● Work task
For this exercise, please find the lines in the entries that include the word "camera" and copy them.

Provided material START

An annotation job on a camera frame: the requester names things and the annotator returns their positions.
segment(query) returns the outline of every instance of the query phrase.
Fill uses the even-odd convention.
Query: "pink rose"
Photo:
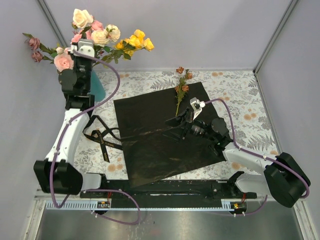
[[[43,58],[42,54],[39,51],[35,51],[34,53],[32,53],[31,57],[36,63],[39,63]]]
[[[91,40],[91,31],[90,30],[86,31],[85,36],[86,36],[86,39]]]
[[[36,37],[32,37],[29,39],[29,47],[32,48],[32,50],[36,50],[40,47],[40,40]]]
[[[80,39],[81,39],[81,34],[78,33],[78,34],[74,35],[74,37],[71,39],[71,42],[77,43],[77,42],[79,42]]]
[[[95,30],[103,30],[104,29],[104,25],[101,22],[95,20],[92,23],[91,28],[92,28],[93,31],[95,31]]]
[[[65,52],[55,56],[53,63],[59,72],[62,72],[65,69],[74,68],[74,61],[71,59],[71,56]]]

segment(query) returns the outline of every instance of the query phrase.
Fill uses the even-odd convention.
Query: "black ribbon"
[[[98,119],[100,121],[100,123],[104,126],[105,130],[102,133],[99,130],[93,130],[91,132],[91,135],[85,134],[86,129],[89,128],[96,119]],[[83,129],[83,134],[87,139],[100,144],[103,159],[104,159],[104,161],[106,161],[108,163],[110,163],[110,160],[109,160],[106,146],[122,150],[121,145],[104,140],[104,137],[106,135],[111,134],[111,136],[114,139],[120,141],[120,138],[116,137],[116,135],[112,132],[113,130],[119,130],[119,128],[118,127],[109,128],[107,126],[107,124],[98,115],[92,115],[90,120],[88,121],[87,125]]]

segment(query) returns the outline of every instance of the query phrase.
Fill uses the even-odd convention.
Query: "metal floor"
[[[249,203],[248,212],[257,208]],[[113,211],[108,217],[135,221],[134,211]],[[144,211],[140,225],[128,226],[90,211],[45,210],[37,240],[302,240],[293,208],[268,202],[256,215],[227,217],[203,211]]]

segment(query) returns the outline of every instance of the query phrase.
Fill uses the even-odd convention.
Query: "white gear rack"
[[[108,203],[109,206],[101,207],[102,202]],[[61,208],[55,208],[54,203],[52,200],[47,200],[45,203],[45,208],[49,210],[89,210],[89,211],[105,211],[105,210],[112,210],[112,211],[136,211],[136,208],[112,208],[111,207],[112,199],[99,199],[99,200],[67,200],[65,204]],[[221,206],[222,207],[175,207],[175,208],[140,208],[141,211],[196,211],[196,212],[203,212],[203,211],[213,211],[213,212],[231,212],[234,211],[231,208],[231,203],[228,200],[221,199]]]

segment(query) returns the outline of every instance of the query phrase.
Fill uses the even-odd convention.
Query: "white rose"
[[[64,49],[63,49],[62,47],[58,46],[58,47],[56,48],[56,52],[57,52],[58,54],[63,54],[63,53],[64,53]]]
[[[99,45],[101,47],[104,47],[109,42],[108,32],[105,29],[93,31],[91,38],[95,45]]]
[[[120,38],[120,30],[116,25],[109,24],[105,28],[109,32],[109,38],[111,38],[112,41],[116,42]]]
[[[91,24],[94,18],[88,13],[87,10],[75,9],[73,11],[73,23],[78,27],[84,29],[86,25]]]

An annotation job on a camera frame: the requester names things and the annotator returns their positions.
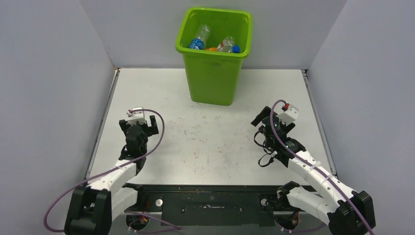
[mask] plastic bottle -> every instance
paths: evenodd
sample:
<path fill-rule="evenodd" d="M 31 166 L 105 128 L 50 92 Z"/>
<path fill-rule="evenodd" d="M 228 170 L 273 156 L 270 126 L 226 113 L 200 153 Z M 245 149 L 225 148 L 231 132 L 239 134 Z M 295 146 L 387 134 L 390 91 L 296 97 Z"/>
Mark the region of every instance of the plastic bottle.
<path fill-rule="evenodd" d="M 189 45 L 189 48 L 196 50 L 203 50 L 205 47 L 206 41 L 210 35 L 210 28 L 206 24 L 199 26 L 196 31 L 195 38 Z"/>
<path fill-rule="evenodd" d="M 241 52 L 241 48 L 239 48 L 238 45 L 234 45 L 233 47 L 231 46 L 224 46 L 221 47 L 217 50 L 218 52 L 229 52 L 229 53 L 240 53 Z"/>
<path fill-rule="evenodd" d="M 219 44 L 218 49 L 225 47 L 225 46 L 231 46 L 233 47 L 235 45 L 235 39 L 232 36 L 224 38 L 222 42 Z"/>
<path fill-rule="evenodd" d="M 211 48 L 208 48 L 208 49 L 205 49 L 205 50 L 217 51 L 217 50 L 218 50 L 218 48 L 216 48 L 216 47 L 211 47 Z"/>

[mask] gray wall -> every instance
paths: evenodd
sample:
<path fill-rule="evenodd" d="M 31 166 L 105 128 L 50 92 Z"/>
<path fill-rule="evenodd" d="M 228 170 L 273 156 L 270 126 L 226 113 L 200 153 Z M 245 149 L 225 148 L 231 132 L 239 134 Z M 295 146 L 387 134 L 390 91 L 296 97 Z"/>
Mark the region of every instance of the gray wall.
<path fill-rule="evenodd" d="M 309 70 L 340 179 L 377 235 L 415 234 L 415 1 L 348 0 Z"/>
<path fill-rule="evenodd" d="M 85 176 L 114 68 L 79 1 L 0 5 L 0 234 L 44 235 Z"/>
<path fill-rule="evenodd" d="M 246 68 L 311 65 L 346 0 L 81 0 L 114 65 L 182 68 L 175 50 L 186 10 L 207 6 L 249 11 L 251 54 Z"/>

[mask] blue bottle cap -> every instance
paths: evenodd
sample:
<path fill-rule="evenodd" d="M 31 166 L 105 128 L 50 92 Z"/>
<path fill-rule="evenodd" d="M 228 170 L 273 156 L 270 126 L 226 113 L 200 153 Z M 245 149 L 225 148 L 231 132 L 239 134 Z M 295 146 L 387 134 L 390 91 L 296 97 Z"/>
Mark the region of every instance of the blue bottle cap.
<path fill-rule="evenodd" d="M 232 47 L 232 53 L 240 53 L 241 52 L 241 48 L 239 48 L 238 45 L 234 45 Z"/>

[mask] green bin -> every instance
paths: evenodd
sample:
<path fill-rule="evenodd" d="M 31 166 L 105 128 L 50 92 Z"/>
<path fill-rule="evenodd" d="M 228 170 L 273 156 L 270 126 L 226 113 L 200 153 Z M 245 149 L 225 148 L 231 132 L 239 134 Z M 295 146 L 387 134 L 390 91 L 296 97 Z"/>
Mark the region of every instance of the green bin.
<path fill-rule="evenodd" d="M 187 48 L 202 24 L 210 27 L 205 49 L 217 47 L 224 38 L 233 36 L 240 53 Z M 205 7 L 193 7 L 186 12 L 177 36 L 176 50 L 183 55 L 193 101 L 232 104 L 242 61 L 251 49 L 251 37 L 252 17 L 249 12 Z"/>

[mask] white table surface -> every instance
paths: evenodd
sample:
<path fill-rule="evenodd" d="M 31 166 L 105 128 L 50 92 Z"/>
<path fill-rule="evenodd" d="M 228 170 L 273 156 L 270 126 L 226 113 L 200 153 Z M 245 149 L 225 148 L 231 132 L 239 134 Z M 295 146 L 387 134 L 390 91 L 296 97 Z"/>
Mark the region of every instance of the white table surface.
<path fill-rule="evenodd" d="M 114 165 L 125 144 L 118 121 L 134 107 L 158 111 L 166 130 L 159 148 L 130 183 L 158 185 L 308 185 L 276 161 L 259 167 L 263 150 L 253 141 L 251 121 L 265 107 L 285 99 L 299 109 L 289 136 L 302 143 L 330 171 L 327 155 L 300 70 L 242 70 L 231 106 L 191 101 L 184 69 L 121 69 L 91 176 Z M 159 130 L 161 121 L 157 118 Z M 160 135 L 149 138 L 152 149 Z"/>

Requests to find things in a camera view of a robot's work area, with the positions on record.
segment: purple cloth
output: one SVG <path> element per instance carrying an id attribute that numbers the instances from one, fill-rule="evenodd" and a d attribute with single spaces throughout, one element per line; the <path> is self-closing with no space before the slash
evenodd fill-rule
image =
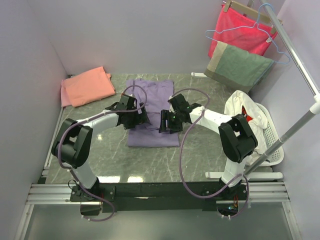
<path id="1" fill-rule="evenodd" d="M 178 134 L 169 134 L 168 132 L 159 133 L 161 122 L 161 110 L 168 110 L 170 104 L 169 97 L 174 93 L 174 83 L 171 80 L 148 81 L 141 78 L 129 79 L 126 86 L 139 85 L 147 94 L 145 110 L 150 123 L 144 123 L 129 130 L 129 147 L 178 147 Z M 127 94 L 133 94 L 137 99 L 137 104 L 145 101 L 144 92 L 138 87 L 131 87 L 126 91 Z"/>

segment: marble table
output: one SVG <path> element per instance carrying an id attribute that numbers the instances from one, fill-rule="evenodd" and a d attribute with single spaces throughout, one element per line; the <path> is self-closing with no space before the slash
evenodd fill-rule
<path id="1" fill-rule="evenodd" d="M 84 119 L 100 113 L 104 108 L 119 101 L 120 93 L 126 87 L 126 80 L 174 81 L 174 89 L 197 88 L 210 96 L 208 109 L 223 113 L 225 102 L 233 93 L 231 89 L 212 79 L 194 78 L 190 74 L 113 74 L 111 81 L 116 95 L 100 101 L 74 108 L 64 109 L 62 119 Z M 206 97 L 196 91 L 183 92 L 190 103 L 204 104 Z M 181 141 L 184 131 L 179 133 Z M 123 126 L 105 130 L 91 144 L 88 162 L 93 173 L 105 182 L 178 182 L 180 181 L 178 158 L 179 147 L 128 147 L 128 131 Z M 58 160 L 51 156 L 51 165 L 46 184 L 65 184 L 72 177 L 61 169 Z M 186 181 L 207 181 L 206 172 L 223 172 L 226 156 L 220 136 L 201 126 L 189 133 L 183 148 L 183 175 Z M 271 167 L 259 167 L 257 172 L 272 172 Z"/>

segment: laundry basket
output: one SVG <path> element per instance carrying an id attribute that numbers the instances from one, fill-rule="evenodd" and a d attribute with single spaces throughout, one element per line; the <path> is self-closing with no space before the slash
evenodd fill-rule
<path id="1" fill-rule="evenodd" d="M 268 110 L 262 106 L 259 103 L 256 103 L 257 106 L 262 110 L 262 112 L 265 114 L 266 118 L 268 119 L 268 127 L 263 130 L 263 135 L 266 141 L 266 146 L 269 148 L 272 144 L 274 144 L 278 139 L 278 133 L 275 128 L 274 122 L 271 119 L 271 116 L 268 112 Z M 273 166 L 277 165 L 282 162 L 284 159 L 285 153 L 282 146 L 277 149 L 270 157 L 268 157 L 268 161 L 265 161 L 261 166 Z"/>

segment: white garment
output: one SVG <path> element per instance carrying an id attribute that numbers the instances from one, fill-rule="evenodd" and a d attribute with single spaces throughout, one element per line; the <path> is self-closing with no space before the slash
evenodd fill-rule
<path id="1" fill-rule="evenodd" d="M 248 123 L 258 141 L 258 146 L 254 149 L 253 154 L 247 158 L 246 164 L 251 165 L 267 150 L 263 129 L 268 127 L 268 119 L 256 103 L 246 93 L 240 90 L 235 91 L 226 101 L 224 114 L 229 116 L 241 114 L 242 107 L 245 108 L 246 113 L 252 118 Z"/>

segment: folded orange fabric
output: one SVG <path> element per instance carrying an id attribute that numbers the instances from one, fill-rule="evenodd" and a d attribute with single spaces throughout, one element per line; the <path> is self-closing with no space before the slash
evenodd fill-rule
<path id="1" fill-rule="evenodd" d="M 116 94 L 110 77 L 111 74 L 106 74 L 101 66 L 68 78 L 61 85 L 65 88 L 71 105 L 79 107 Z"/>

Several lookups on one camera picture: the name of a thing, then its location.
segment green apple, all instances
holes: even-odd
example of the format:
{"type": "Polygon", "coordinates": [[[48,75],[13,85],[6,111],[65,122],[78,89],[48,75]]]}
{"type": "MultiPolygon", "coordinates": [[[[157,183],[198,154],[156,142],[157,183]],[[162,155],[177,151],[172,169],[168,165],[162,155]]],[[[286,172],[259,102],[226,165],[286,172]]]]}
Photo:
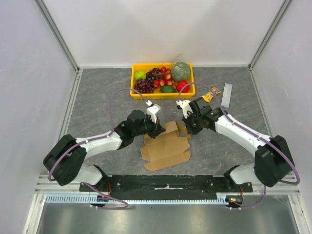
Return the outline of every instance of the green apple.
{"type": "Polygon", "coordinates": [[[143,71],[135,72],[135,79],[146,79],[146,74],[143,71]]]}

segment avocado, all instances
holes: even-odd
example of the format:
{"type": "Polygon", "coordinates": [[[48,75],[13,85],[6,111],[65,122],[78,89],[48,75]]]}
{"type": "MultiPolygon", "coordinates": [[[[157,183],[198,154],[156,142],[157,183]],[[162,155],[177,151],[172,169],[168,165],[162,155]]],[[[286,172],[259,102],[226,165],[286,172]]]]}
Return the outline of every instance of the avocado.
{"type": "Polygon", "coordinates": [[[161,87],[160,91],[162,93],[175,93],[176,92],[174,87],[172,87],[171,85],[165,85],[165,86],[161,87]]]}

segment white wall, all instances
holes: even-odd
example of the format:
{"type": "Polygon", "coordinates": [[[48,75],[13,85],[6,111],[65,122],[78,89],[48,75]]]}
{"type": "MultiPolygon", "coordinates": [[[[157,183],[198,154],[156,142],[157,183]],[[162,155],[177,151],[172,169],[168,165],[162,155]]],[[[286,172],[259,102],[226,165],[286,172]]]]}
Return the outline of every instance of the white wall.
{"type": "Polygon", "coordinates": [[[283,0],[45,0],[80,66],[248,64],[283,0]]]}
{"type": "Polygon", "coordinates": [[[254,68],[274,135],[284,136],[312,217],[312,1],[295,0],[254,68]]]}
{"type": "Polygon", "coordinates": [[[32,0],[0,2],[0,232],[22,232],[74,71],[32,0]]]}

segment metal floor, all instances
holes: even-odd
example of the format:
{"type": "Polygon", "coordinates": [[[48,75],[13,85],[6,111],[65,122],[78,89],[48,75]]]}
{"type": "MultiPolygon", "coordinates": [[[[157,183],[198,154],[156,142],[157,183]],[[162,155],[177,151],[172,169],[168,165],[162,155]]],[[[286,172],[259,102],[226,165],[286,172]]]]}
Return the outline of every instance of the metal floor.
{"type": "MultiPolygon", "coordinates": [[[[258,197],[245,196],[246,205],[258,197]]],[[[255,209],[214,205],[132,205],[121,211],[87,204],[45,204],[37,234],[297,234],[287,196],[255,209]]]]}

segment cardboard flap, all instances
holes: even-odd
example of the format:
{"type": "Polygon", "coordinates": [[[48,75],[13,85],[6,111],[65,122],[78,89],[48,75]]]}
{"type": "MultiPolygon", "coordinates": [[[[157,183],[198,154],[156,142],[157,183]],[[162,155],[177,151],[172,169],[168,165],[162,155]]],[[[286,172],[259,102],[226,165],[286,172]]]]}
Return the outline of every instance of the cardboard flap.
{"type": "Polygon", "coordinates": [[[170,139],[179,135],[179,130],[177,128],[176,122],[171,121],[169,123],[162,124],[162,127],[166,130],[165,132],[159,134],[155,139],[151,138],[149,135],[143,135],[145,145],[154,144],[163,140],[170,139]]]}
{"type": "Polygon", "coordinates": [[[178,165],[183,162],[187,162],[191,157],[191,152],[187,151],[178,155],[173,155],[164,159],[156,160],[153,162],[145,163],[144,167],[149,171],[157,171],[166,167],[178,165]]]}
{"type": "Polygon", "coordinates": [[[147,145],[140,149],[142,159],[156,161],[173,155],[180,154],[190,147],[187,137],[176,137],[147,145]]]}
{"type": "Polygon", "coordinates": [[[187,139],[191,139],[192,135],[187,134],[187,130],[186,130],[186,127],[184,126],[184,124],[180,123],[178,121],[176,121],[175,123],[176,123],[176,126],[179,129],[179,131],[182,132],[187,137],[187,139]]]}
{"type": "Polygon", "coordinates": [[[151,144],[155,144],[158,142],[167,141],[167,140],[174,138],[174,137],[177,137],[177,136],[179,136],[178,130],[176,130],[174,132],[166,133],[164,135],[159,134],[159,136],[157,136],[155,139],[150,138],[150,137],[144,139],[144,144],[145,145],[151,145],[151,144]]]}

Provided material END

● Response area
An annotation job on a camera frame: the requester names things and the annotator returns their positions.
An annotation job on a camera frame: the requester names things and the annotator returns their positions.
Requests to find things in a camera view of a robot's work area, with the positions on record.
Several lookups on one camera picture: the name of a thing, then its location.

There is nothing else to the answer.